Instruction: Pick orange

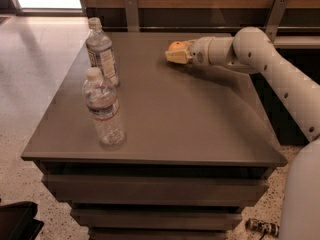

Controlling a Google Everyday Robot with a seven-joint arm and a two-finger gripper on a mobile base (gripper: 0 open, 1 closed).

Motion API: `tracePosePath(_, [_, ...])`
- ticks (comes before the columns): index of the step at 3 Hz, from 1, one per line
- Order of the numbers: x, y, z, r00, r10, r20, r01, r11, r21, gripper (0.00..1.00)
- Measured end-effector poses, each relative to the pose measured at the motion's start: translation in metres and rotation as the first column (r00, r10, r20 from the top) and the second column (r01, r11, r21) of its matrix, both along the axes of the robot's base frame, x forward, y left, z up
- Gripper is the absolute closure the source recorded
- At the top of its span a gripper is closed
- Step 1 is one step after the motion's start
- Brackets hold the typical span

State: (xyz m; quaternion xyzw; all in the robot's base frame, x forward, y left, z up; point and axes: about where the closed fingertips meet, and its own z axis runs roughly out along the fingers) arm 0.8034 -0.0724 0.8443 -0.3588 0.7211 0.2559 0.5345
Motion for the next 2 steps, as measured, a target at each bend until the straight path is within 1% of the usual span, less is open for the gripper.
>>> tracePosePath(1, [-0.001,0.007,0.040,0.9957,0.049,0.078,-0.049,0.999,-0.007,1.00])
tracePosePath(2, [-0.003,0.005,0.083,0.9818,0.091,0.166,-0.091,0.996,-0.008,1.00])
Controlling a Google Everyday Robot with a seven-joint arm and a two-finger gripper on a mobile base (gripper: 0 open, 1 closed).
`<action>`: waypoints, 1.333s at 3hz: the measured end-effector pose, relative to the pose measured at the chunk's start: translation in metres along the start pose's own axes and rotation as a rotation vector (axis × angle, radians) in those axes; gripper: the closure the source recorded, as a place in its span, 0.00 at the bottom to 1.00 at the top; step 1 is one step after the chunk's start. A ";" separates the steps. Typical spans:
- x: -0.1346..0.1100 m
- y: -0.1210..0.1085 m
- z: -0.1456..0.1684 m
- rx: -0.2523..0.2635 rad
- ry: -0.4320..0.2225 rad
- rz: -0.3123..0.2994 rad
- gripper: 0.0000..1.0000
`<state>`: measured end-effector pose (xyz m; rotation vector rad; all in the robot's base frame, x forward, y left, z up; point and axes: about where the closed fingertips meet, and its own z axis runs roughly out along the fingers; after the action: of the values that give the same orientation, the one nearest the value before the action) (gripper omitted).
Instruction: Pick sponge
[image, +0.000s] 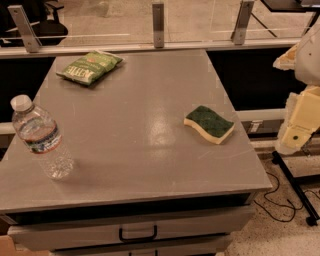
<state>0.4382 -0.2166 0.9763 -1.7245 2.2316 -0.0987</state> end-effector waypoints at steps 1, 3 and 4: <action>0.000 0.000 0.000 0.000 0.000 0.000 0.00; -0.010 -0.023 0.059 -0.022 -0.092 0.026 0.00; -0.019 -0.037 0.098 -0.032 -0.155 0.041 0.00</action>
Offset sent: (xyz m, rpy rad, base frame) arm 0.0338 0.0062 -0.0376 0.0765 0.0121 -0.0009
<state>0.5050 -0.1954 0.8968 -1.6422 2.1647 0.0776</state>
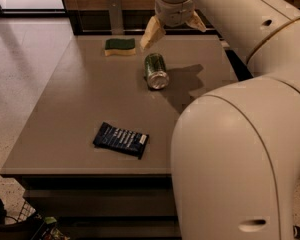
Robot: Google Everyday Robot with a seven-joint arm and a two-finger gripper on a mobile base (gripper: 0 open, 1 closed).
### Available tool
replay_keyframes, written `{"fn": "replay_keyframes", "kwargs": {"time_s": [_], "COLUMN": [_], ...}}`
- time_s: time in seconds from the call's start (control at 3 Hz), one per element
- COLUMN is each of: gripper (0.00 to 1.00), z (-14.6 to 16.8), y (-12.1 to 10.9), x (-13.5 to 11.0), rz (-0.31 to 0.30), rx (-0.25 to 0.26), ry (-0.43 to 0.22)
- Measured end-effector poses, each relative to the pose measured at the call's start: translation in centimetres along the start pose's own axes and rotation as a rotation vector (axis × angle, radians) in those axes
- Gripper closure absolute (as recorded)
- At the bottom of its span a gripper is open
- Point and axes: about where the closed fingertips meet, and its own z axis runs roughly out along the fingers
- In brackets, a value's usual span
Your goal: Place green can upright
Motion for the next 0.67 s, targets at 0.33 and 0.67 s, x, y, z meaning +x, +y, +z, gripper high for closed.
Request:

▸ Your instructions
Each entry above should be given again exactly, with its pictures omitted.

▸ Solution to the exercise
Instruction: Pick orange


Controlling a Google Everyday Robot with a seven-joint arm and a two-finger gripper on a mobile base (gripper: 0 open, 1 closed).

Motion API: `tracePosePath(_, [_, ...])`
- ticks (comes before the columns): index of the step at 3 Hz, from 1, one per line
- Order of the numbers: x, y, z, r00, r10, r20, r01, r11, r21, gripper (0.00..1.00)
- Measured end-effector poses, each relative to the pose measured at the motion's start: translation in metres and rotation as the first column (r00, r10, r20 from the top) and the second column (r01, r11, r21) of its matrix, both along the axes of the robot's base frame, x forward, y left, z up
- Gripper is the absolute closure the source recorded
- At the top of its span a gripper is closed
- Step 1 is one step after the motion's start
- Brackets hold the typical span

State: (xyz m; quaternion xyzw; all in the robot's base frame, x forward, y left, z up; point and axes: about where the closed fingertips meet, and its own z axis runs roughly out along the fingers) arm 0.8034 -0.0724 0.8443 -0.3588 0.7211 0.2559 0.5345
Motion for the next 2 steps, as measured, a target at each bend until the straight path is within 1% of the usual span, less is open for the gripper.
>>> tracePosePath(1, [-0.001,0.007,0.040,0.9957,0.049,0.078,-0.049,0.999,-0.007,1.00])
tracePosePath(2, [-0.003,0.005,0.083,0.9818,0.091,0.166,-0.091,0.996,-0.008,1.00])
Controlling a Google Everyday Robot with a seven-joint arm and a two-finger gripper on a mobile base (gripper: 0 open, 1 closed).
`<action>`: waypoints, 1.333s at 3hz: the measured end-effector pose, relative to the pose measured at the chunk's start: translation in metres along the start pose's own axes and rotation as a rotation vector (axis × angle, radians) in those axes; gripper: the closure the source recorded, as a place in its span, 0.00 at the bottom to 1.00 at the top; step 1 is one step after the chunk's start. A ";" separates the steps. Typical spans:
- x: -0.1346..0.1100 m
- y: -0.1210..0.1085 m
- z: -0.1456..0.1684 m
- rx: -0.2523..0.2635 rad
- ry: -0.4320..0.2225 rad
- rz: -0.3123..0.2994 rad
- gripper: 0.0000..1.0000
`<state>`: measured end-effector pose (xyz m; rotation vector rad; all in the robot's base frame, x forward, y left, z up; point and axes: about where the closed fingertips meet, and its own z axis runs roughly out along the fingers; after the action: of the values that give the same orientation, the one nearest the value before the action) (gripper omitted).
Instruction: Pick sponge
[image, +0.000s] 
<state>0.4382 -0.2166 0.9763 -1.7245 2.2316 -0.0987</state> end-effector waypoints at steps 1, 3 and 4: <action>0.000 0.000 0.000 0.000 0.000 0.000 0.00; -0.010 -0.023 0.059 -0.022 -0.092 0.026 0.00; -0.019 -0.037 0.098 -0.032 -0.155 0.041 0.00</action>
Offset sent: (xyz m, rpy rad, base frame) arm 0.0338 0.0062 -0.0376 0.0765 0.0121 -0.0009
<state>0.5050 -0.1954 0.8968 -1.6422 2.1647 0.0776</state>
Robot: Google Everyday Robot with a seven-joint arm and a two-finger gripper on a mobile base (gripper: 0 open, 1 closed).
### Available tool
replay_keyframes, written `{"fn": "replay_keyframes", "kwargs": {"time_s": [_], "COLUMN": [_], ...}}`
- time_s: time in seconds from the call's start (control at 3 Hz), one per element
- COLUMN is each of: gripper (0.00 to 1.00), z (-14.6 to 16.8), y (-12.1 to 10.9), x (-13.5 to 11.0), rz (-0.31 to 0.30), rx (-0.25 to 0.26), ry (-0.43 to 0.22)
- Measured end-effector poses, each relative to the pose measured at the call's start: translation in centimetres along the start pose's own axes and rotation as a rotation vector (axis × angle, radians) in those axes
- Gripper closure absolute (as recorded)
- At the bottom of its span a gripper is open
- Point and axes: about where the closed fingertips meet, and its own z axis runs roughly out along the fingers
- In brackets, a value's usual span
Your goal: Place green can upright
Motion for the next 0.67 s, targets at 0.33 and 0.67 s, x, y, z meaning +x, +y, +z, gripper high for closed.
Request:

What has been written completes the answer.